Hontes - Par Jacques Sapir
François Hollande a finalement décidé de ne pas se rendre à Moscou mais d’y envoyer Laurent Fabius, son Ministre des affaires étrangères. On pourrait croire que ce n’est qu’un demi-mal. Mais ce geste signe la déliquescence morale du personnage qui ne veut pas choisir et n’ose affronter les conséquences de son inaction. Soit nous sommes dans un conflit ouvert avec la Russie, mais alors il faut nous expliquer pourquoi, et ce que l’on reproche à ce pays et à ses dirigeants quand on s’acoquine avec des dictatures féroces et rétrogrades comme l’Arabie Saoudite ou la Qatar. Soit, les points qui nous séparent de la Russie ne sont pas de l’ordre du conflit. Ils ne peuvent alors servir de prétexte à faire cet affront au peuple Russe et à son Président, Vladimir Poutine. L’histoire jugera sévèrement cette attitude qui confond la politique internationale avec une motion de synthèse dans un congrès du parti dit socialiste depuis des lustres en voie de transformation en un parti radical-socialiste.

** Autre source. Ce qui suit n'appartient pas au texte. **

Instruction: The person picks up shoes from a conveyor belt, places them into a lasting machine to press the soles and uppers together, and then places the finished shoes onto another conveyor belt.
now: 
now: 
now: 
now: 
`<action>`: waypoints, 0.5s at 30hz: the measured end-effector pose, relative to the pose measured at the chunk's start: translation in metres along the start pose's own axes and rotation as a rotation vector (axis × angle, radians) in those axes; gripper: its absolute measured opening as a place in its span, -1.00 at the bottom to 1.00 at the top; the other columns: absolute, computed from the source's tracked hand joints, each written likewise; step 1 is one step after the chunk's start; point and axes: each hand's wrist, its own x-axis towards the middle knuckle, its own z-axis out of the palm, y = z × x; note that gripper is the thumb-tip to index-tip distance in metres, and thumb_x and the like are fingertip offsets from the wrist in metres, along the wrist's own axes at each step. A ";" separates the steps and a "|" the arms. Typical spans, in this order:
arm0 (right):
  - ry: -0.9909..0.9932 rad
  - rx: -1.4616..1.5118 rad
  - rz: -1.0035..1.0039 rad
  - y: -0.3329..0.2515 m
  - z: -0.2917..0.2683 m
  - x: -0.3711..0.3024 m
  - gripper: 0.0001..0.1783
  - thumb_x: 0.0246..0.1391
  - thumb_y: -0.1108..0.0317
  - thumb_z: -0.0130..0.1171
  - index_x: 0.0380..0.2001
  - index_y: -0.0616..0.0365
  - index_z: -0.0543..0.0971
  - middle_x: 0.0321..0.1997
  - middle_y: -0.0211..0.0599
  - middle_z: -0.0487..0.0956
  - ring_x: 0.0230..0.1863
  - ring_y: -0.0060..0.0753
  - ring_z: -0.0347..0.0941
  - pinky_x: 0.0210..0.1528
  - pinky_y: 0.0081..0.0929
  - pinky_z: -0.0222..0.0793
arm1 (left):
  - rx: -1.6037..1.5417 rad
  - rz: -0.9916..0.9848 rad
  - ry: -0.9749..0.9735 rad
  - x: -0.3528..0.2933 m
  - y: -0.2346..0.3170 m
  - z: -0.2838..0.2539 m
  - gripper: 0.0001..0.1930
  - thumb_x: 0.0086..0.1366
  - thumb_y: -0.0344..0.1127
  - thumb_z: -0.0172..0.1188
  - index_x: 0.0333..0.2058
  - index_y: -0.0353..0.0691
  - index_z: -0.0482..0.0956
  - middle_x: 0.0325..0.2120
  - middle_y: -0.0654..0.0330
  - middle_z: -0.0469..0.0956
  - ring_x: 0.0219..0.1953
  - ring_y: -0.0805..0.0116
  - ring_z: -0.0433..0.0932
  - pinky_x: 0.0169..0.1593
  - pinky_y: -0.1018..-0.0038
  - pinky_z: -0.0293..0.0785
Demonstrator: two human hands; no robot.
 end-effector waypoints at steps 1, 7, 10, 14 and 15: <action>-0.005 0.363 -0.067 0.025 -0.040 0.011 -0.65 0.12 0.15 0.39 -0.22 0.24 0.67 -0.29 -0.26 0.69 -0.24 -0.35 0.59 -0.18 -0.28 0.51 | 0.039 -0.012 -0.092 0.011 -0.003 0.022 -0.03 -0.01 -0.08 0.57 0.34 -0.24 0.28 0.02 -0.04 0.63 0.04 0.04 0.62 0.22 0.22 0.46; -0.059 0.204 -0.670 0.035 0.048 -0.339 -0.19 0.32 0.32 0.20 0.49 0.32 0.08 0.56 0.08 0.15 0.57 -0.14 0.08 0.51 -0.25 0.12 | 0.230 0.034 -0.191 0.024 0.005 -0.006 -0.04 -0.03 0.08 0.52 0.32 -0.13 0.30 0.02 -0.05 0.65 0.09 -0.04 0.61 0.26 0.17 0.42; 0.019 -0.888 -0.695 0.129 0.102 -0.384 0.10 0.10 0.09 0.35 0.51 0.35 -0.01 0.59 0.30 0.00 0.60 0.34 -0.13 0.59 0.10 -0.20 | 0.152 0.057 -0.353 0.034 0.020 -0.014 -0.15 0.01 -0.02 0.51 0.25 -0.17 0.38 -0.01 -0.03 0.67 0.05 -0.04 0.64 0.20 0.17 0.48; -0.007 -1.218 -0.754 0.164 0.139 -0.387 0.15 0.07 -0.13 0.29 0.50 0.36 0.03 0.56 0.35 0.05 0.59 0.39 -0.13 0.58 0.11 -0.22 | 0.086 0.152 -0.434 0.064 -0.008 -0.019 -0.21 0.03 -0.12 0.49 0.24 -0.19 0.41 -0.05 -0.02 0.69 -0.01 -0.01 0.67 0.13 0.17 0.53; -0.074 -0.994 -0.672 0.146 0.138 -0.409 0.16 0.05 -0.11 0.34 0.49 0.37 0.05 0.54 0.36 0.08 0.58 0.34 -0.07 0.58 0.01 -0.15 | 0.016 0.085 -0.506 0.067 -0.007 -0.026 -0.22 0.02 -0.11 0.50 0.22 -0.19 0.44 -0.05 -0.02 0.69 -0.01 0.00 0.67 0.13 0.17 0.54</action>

François Hollande a, aujourd’hui 8 mai, décidé de commémorer le 70ème anniversaire de la victoire en compagnie du Secrétaire d’Etat américain. Soit ; mais il en a profité pour aller déposer une gerbe avec John Kerry à la statue du Général de Gaulle. Ici encore, ce geste témoigne d’une méconnaissance des faits historiques les mieux établis. Personne n’ignore le conflit qui opposa la France Libre avec le Président Roosevelt, et les embuches multiples que mirent les Etats-Unis sur la route de la reconnaissance de la France Libre et de son chef. Faut-il donc rappeler à François Hollande, qui entretient semble-il avec l’Histoire ce rapport instrumental qu’il souhaiterait institutionnaliser par la réforme des programmes d’Histoire et de Géographie, que Roosevelt soutint d’abord l’Amiral Darlan, homme de Vichy contre de Gaulle, puis chercha à imposer le Général Giraud. Ce geste est une insulte à la France libre, à la Résistance, et en fin de compte à la France toute entière.
François Hollande se croit ridicule quand il endosse les habits que lui offre le Président du Kazakhstan. Mais il ne se rend pas compte qu’il est cent fois plus ridicule, et cent fois plus insultant pour la France, avec ses petits calculs d’apothicaire, mégotant sur la reconnaissance que nous devons à la Russie et en associant un représentant du gouvernement américain à un hommage au général de Gaulle en ce jour. Faut-il donc qu’il soit aveugle sur ce qu’est la politique internationale, et oublieux de ce que la souveraineté commande à un pays en ces circonstances.
Mais, les français n’oublient pas, et n’oublierons pas, ce qu’ils doivent aux peuples de l’Union Soviétique, et donc au peuple russe en ces jours. Ils n’oublieront pas que le débarquement du 6 juin 1944 ne fut possible que grâce aux grandes victoires remportées par les forces soviétiques qui ont affronté le poids principal de la guerre. Ils n’oublieront pas non plus l’homme qui, sous le couvert de sa fonction, a bradé la souveraineté et insulté par son comportement et ses atermoiements indignes la France.